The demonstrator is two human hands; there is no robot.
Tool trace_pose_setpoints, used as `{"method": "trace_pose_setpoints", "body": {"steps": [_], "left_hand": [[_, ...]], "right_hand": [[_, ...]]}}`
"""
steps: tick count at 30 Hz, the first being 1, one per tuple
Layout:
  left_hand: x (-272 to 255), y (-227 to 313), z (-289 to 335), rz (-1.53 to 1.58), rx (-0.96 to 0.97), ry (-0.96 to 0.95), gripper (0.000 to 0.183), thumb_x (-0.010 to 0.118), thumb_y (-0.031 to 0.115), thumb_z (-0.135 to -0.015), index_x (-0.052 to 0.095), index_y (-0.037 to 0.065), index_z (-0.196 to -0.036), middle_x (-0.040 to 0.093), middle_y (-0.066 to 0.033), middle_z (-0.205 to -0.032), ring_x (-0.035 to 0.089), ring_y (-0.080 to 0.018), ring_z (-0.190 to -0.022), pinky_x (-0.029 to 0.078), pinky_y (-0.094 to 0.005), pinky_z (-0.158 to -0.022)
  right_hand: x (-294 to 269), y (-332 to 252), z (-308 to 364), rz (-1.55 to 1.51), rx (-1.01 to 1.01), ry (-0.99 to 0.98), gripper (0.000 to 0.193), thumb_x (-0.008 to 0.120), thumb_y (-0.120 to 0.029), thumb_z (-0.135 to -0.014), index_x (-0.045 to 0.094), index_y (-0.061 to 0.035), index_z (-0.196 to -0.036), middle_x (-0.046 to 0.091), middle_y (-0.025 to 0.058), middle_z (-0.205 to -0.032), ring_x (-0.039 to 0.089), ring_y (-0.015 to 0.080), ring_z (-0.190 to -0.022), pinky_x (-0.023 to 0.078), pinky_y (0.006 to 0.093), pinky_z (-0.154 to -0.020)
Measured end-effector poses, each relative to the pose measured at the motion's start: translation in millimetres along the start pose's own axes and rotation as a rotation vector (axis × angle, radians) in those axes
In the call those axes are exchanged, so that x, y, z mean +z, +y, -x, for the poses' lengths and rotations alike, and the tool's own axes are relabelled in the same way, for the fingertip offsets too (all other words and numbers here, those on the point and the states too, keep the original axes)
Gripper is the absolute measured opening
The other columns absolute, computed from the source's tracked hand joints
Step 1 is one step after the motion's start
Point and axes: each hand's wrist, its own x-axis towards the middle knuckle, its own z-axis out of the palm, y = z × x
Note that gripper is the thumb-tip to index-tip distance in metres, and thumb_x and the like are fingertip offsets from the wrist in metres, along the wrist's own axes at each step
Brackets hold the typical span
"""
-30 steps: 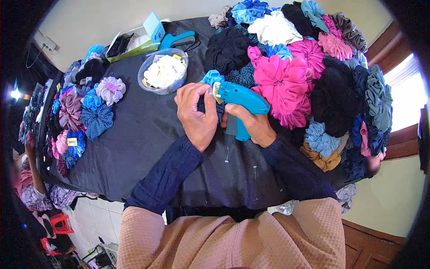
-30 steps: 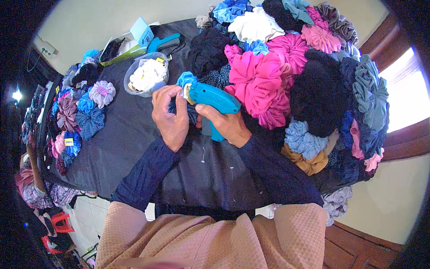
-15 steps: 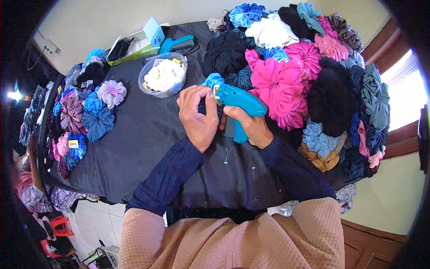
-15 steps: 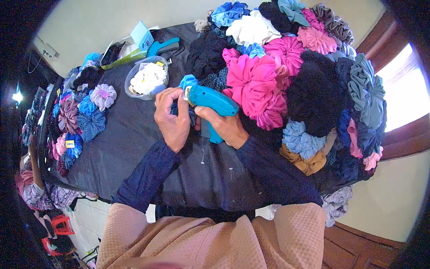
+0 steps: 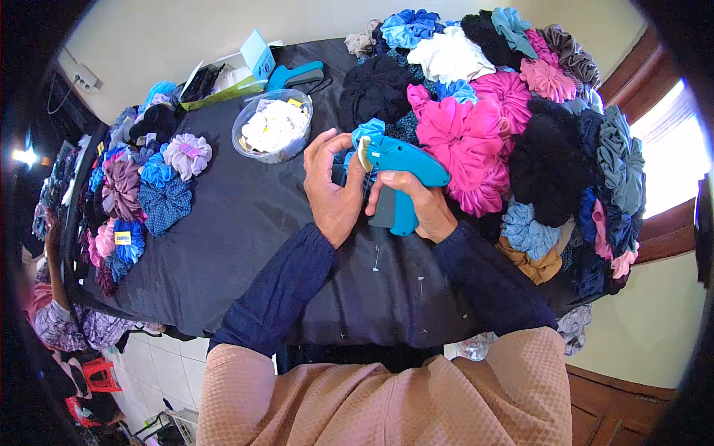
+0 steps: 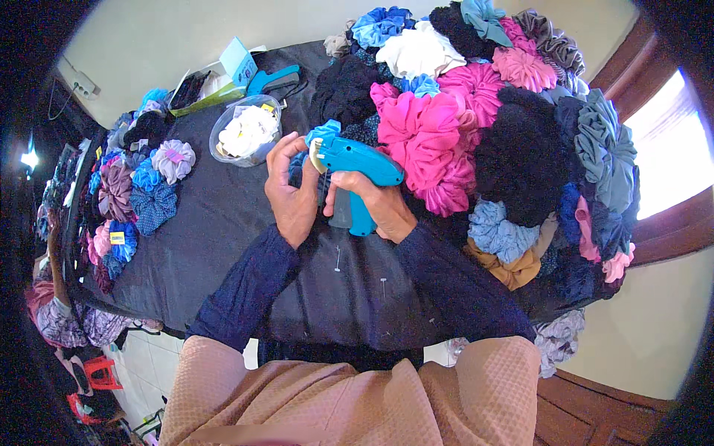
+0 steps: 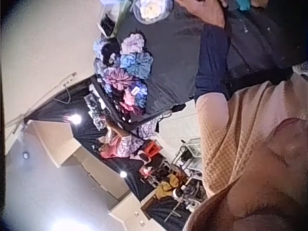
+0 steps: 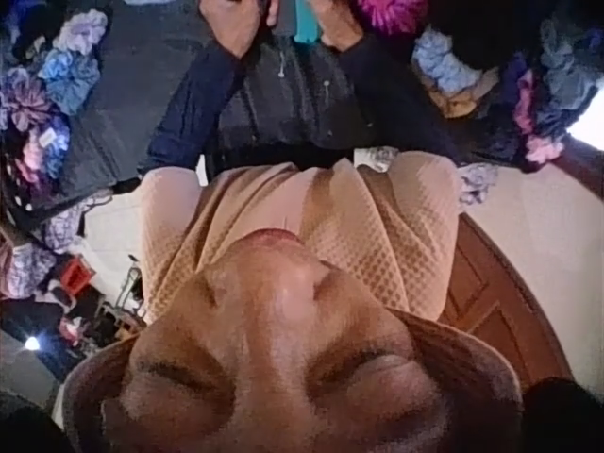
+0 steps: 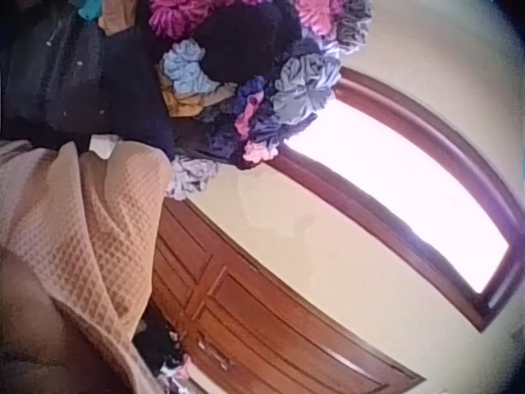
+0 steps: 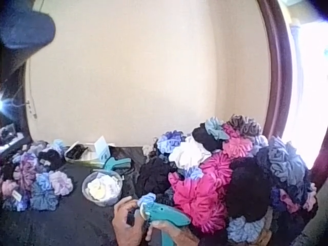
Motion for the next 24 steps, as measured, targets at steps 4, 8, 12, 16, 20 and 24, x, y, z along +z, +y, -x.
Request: {"method": "trace_pose_setpoints", "body": {"steps": [4,8,12,16,20,24], "left_hand": [[2,-4,2,0.038,0.016,0.037,0.017,0.068,0.007,-0.086,0.065,0.003,-0.102,0.065,-0.0109,-0.109,0.057,-0.0266,-0.110,0.044,-0.0372,-0.095],[4,-5,3,0.068,0.019,0.082,0.015,0.068,0.003,-0.084,0.066,0.002,-0.099,0.066,-0.0110,-0.103,0.060,-0.0259,-0.101,0.047,-0.0357,-0.088],[2,-5,1,0.013,0.109,0.088,0.016,0.068,-0.001,-0.081,0.067,0.001,-0.097,0.068,-0.0103,-0.098,0.060,-0.0271,-0.098,0.047,-0.0363,-0.087],[-2,-2,0,-0.032,0.146,0.059,0.018,0.067,-0.003,-0.080,0.067,0.001,-0.097,0.069,-0.0106,-0.097,0.060,-0.0289,-0.097,0.047,-0.0374,-0.087],[-5,-1,-3,-0.063,0.202,0.038,0.020,0.066,-0.004,-0.078,0.067,0.001,-0.097,0.068,-0.0106,-0.096,0.060,-0.0298,-0.095,0.047,-0.0381,-0.086],[-3,-2,-1,-0.081,0.243,0.036,0.019,0.065,-0.004,-0.078,0.067,0.001,-0.096,0.068,-0.0102,-0.094,0.060,-0.0297,-0.095,0.047,-0.0387,-0.085]], "right_hand": [[0,3,-1,0.004,-0.007,0.000,0.039,0.059,-0.028,-0.087,0.059,-0.0029,-0.117,0.061,0.0098,-0.072,0.062,0.0180,-0.062,0.050,0.0314,-0.061],[2,3,-2,0.015,-0.026,-0.001,0.037,0.059,-0.026,-0.087,0.059,-0.0028,-0.117,0.061,0.0096,-0.072,0.062,0.0175,-0.062,0.050,0.0312,-0.062],[-1,12,-4,-0.008,-0.035,0.042,0.031,0.061,-0.021,-0.088,0.061,-0.0026,-0.114,0.062,0.0083,-0.073,0.062,0.0168,-0.063,0.051,0.0307,-0.061],[-1,13,-3,-0.017,-0.045,0.032,0.029,0.061,-0.018,-0.088,0.063,-0.0024,-0.112,0.062,0.0071,-0.075,0.062,0.0165,-0.063,0.051,0.0303,-0.060],[1,11,-2,-0.004,-0.012,0.037,0.028,0.060,-0.017,-0.088,0.063,-0.0021,-0.112,0.063,0.0071,-0.076,0.062,0.0165,-0.063,0.051,0.0307,-0.060],[-1,11,-2,-0.003,-0.073,0.007,0.028,0.061,-0.017,-0.087,0.063,-0.0021,-0.111,0.064,0.0075,-0.078,0.062,0.0168,-0.063,0.050,0.0315,-0.059]]}}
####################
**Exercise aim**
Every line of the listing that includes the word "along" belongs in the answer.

**Written answer**
Measured end-effector poses, each relative to the pose measured at the motion's start: translation in millimetres along the start pose's own axes and rotation as a rotation vector (axis × angle, radians) in those axes
Note that gripper is the thumb-tip to index-tip distance in metres, and thumb_x and the like are fingertip offsets from the wrist in metres, along the wrist's own axes at each step
Motion for the next 24 steps, as measured, targets at steps 4, 8, 12, 16, 20 and 24, x, y, z along +z, +y, -x.

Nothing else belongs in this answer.